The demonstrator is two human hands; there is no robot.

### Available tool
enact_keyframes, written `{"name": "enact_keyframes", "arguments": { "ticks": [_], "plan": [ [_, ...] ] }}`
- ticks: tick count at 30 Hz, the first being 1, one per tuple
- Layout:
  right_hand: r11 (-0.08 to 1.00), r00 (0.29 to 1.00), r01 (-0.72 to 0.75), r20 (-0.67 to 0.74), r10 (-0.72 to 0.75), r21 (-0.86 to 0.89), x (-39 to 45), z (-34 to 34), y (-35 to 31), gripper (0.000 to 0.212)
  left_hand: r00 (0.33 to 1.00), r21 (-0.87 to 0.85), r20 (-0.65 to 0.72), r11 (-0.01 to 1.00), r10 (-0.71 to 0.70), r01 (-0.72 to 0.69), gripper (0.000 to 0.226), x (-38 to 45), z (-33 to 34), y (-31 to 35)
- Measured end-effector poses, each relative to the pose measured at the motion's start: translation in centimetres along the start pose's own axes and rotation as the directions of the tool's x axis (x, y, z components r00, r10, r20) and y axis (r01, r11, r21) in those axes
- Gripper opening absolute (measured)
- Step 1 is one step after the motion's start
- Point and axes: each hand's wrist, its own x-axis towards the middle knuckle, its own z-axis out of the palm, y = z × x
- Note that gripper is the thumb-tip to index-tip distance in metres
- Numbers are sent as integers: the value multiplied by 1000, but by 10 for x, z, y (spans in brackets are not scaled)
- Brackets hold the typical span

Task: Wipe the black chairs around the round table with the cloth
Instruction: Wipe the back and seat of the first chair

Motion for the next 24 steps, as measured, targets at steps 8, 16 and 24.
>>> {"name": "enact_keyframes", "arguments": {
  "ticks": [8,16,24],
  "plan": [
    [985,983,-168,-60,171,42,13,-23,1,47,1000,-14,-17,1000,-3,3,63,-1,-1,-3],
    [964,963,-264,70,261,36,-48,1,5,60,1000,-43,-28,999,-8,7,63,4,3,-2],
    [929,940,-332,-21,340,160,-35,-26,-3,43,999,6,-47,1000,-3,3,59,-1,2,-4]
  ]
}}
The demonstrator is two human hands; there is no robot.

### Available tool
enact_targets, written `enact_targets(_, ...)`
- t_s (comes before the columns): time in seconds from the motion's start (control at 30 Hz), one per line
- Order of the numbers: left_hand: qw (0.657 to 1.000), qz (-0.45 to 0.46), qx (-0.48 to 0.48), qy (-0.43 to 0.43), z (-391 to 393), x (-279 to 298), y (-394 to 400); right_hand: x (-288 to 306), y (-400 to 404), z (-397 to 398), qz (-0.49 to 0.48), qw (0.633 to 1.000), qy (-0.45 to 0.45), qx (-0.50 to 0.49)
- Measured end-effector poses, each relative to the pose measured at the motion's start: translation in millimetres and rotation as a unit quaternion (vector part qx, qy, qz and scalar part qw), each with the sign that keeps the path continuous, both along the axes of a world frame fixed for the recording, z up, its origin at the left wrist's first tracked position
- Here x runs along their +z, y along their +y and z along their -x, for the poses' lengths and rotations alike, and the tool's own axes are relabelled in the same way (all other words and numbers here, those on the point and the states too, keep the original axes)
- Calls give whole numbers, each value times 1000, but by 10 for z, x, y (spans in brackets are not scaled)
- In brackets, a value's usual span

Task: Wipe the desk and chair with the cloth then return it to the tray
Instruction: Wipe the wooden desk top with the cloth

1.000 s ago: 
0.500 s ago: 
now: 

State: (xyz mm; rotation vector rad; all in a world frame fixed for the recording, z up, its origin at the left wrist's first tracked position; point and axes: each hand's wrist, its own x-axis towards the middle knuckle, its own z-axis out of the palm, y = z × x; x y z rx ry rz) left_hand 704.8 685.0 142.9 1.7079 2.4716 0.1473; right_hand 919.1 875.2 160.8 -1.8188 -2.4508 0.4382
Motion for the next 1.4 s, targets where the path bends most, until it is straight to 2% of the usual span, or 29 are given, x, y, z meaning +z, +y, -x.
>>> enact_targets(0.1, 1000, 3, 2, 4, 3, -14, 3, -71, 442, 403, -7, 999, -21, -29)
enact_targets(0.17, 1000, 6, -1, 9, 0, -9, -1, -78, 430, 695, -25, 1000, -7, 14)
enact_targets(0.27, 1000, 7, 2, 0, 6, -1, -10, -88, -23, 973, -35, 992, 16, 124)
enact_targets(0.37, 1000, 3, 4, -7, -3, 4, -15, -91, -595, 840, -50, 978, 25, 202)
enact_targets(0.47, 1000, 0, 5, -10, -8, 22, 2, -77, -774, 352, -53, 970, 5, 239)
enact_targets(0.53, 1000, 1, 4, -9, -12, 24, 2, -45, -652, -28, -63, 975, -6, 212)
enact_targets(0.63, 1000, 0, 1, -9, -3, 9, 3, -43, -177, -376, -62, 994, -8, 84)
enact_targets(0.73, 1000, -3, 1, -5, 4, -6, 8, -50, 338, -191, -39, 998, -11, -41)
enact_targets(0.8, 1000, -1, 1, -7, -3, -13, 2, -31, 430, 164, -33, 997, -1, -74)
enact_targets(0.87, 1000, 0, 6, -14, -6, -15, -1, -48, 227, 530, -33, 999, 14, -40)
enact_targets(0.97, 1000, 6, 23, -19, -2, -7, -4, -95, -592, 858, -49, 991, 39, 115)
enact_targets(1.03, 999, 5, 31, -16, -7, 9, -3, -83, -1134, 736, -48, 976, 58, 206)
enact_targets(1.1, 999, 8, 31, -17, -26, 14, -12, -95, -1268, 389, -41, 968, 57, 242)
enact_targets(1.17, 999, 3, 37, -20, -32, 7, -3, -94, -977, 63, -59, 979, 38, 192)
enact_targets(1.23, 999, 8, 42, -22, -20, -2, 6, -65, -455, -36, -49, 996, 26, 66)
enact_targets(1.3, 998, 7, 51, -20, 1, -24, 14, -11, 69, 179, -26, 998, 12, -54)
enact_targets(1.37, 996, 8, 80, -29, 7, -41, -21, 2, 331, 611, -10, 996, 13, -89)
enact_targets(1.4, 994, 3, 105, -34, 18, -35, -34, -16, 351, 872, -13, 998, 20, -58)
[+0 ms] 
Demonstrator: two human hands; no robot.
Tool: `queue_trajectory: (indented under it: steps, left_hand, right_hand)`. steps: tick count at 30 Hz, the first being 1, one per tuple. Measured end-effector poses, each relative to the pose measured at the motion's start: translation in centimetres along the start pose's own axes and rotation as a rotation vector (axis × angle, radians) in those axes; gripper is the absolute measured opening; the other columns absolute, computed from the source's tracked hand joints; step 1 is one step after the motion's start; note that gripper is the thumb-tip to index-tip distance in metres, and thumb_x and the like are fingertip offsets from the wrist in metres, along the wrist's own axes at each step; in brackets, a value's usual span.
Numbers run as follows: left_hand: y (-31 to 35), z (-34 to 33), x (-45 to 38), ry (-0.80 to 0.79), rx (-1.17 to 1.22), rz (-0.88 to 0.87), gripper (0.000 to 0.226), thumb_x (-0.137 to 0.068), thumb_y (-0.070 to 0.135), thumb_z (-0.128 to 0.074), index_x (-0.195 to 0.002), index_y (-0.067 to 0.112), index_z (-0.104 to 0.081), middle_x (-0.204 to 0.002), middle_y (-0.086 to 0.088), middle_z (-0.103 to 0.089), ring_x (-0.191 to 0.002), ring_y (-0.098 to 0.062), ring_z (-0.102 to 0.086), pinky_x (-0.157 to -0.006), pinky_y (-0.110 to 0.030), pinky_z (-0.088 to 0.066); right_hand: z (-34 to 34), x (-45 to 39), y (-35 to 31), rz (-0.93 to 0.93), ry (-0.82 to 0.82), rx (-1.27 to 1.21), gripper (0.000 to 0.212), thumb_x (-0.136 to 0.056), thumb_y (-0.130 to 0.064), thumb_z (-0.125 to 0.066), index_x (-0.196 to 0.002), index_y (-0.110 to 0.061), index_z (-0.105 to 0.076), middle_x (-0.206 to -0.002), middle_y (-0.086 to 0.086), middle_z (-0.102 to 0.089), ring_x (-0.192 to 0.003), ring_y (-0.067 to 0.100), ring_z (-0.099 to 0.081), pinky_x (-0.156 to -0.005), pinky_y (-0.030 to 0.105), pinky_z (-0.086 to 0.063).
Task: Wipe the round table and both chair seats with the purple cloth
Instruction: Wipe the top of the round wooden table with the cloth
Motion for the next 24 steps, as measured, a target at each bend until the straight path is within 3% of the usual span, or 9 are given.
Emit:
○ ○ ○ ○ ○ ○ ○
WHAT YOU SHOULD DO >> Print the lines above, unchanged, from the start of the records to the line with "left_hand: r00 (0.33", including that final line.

EXERCISE RESULT >>
The demonstrator is two human hands; there is no robot.

### Available tool
enact_keyframes, written `{"name": "enact_keyframes", "arguments": { "ticks": [_], "plan": [ [_, ...] ] }}`
- ticks: tick count at 30 Hz, the first being 1, one per tuple
- Layout:
  right_hand: r11 (-0.08 to 1.00), r00 (0.29 to 1.00), r01 (-0.72 to 0.75), r20 (-0.67 to 0.74), r10 (-0.72 to 0.75), r21 (-0.86 to 0.89), x (-39 to 45), z (-34 to 34), y (-35 to 31), gripper (0.000 to 0.212)
  left_hand: r00 (0.33 to 1.00), r21 (-0.87 to 0.85), r20 (-0.65 to 0.72), r11 (-0.01 to 1.00), r10 (-0.71 to 0.70), r01 (-0.72 to 0.69), gripper (0.000 to 0.226), x (-38 to 45), z (-33 to 34), y (-31 to 35)

The answer has been supplied in full.